Miki sedang duduk dan menyandarkan punggungnya ke sofa. Setelah memberitahukan kepada Karin soal sikap Luna yang aneh, ia diminta untuk menunggu sampai Karin selesai bicara dengan kakak keduanya itu.
Ketika menunggu, tiba-tiba handphone-nya berdering pelan. Reynata menghubunginya. Wajah Miki berubah semringah. Akhirnya ada yang bisa dia lakukan selama menunggu Karin selesai bicara dengan Luna.
"Halo, Reyyyyyyyyyy." sapa Miki.
"Halo. Duh, semangat banget sih suaranya. Senang ya, dapet telepon ari gua?" goda Reynata.
"Senang lah. Lu telepon diwaktu yang tepat."
"Oh iya? Untung, deh. Gua pikir lu lagi diluar atau main sama teman-teman lu."
"Seharian ini gua di rumah aja. Kan, gua udah bilang tadi pagi sama lu."
"Hahaha, ya kali aja berubah pikiran. Lu kan tipe yang enggak bisa diem, Ki. Masih sendirian? Karin sama Luna udah pulang belum?"
"Udah. Karin lagi ngobrol sama Luna dikamar Luna. Gua disuruh nunggu sampai mereka selesai ngomong."
"Kok gitu? Kenapa lu enggak diajak?"
"Enggak tahu, kata Karin dia mau coba ngomong empat mata sama Luna."
"Ada masalah, ya?"
"Enggak tahu, nih Rey. Akhir-akhir ini sikapnya Luna aneh."
"Aneh, gimana?"
"Dia jadi jarang ngomong, dan lebih sering di kamar. Dia kayak gitu setelah beberapa kali ketemu sama Paman Agung. Kalau ditanya, dia cuma bilang capek dan keperluannya ketemu sama Paman Agung buat ngomongin warisan mendiang nyokapnya."
"Mungkin ada masalah sama warisan mendiang nyokapnya. Saudara-saudaranya enggak setuju, gitu?"
"Enggak tahu, Rey. Dia sama sekali enggak mau cerita. Nah, sekarang si Karin lagi nyoba ngobrol sama Luna."
"Hmmm, gitu." terdengar helaan nafas panjang dan berat dari Reynata. "Kalau Luna enggak mau ngomong juga, kalian coba tanya Paman Agung aja. Biar kita, si Luna kenapa."
"Iya, nanti gua juga mau usulin begitu ke Karin." Miki berganti posisi menjadi berbaring. "Gara-gara sikap Luna yang aneh, suasana rumah jadi ikutan aneh, Rey. Sepi."
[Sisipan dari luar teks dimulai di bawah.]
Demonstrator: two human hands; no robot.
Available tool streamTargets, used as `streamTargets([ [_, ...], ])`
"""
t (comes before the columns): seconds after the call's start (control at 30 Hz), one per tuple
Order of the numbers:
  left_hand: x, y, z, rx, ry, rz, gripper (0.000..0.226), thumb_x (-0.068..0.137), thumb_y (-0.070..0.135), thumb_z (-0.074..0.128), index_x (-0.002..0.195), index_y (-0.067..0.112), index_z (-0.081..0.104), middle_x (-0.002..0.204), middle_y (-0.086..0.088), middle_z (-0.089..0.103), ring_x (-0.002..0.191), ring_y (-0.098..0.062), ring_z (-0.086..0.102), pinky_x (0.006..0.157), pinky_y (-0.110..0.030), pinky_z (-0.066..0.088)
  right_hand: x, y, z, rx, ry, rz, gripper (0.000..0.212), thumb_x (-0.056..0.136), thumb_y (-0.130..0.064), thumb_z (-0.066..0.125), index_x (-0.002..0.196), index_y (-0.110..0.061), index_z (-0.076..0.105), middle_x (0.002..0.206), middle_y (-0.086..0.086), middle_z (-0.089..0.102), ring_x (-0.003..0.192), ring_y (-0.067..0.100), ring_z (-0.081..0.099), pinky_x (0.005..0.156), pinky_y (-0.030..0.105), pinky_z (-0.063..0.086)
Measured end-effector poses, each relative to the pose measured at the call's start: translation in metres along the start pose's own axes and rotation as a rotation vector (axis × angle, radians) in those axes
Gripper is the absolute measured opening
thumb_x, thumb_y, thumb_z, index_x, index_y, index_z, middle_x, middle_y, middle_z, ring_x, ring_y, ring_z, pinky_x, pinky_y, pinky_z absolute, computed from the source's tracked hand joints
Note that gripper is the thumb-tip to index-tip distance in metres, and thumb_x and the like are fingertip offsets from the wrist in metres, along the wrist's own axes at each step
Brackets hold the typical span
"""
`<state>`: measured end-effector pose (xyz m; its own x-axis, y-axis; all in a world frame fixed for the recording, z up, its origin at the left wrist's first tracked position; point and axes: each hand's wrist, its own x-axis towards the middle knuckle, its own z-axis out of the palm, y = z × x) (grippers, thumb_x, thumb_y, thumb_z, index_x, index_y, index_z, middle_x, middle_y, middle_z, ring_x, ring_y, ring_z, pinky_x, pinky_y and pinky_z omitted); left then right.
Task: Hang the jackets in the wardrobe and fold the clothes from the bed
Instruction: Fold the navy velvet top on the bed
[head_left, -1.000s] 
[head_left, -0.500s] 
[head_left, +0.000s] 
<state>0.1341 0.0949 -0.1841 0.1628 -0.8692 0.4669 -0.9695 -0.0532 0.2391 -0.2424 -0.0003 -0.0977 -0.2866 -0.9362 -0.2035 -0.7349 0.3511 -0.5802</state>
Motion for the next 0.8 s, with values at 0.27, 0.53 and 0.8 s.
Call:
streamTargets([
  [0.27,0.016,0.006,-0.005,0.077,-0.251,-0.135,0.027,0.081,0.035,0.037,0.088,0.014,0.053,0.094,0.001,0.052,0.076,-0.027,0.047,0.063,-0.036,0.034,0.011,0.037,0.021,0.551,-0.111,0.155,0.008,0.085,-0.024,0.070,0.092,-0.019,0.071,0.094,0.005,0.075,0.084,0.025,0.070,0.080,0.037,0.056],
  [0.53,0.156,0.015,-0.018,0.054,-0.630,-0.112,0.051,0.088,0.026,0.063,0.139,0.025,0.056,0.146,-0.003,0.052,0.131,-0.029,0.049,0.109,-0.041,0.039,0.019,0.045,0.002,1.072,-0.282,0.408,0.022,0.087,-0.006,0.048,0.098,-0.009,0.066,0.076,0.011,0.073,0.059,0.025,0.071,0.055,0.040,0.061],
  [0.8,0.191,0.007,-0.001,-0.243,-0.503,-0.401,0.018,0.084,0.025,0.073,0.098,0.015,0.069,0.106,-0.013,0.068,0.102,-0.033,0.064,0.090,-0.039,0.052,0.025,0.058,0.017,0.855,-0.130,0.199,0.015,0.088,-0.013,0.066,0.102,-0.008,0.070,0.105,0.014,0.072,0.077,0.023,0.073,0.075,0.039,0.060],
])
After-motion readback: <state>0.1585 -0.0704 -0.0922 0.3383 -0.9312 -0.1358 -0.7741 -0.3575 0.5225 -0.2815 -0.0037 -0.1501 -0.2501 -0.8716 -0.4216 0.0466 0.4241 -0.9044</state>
Miki mendengar Reynata berdeham pelan. "Mudah-mudahan sikapnya Luna enggak keterusan begitu. Coba deh, nanti gua ngubungin si Luna... jadi, ikutan penasaran dia kenapa."
"Iya, coba deh lu ngobrol. Kalian kan sesama AB, mungkin dia mau cerita yang sebenarnya sama lu."
"Hahaha, jangan bawa-bawa golongan darah, kali. Ya udah, gua tutup dulu ya. Mau gosok baju, nih."
"Oke. Jangan lupa kabarin gua ya, kalau lu udah ngobrol sama Luna."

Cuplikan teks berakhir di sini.